Und auch in dieser Auffassung liegt der Same der Wahrheit, dachte Kischmeide.

Die Planetare Majestät schätzte die Arbeit der Graugärtner – ebenso wie die ihrer Wegweiserinnen, die ihr mit Rat und Tat zur Seite standen, die der Baumpfleger, die dafür sorgten, dass die Basis der Stadt nicht abstarb, und natürlich – ihr Werdegang ließ es nicht anders zu – die der Grauarchitekten, die die Grenzen Kimtes beständig nach außen trieben, um Platz für das wachsende Gemeinwesen zu schaffen.

Doch die Spaziergänge dienten nicht der Begutachtung der Arbeit anderer, sondern der Verrichtung ihrer eigenen. Nirgends sonst gelang es ihr so gut, die Flut ihrer Pflichten und Aufgaben zu ordnen, die zahllosen – unweigerlich unverzüglich zu erfüllenden – Wünsche, mit denen man sie tagtäglich konfrontierte. Hier draußen, wo die Stürme Tom Karthays ihr in den Ohren rauschten, fand sie eine Ruhe wie an keinem anderen Ort. Hier schöpfte sie seelische Kraft, um ihr Amt auszufüllen.
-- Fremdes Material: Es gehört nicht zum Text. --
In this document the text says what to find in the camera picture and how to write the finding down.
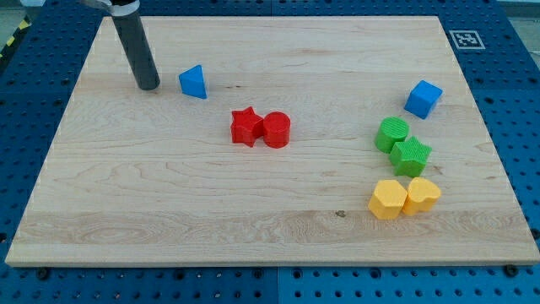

Das Amt verlangte ihr alles ab, angefangen bei den alltäglichsten, grundlegenden Fragen, und mochten sie auf Außenstehende noch so banal wirken: nach dem Ausbau des Müllentsorgungssystems der Stadt beispielsweise. Ein Teil ihrer Beraterinnen sah keine Notwendigkeit dazu. Ein anderer prophezeite, dass die Bewohner Kimtes in wenigen Jahren in ihrem eigenen Müll ersticken würden, schritte man nicht unverzüglich zur Tat. Da waren aber auch die privaten Streitigkeiten um Pflanzen, die in den Bereich des Nachbarn wuchsen, und Ähnliches. Jeder der Kontrahenten war von der überragenden Wichtigkeit seines Anliegens überzeugt und ebenso davon, dass ausschließlich die Planetare Majestät über seinen Fall befinden konnte.

Und über allem hing die große Sorge: Tom Karthay war ein Versteck, der einzige Ort im Sternenozean von Jamondi, an dem die Motana noch in Freiheit lebten. Nach der Blutnacht von Barinx hatten die Flüchtlinge an diesem Ort, aus dem später die Stadt Kimte heranwachsen und erblühen sollte, ihre Behelfsquartiere aufgeschlagen. Sie waren vor den Kybb-Cranar geflohen. Sollten die Igelwesen jemals auf Tom Karthay stoßen, würden die Tage der freien Motana gezählt sein. Es erwartete sie die Sklaverei oder der Tod. Kischmeide wusste nicht, welches von beidem sie im Ernstfall vorzöge. Sie wusste nur eines: dass es ihre Aufgabe war, dafür zu sorgen, dass die Motana von Tom Karthay niemals vor diese Wahl gestellt wurden.

Kischmeide wechselte mit einigen schnellen Schritten auf einen aufsteigenden Pfad. Sie ging heute eine ihrer üblichen Routen ab, ihre in dünne Lederstiefel gekleideten Füße fanden fast von selbst den Weg, ungeachtet des Abgrunds zur ihrer Rechten.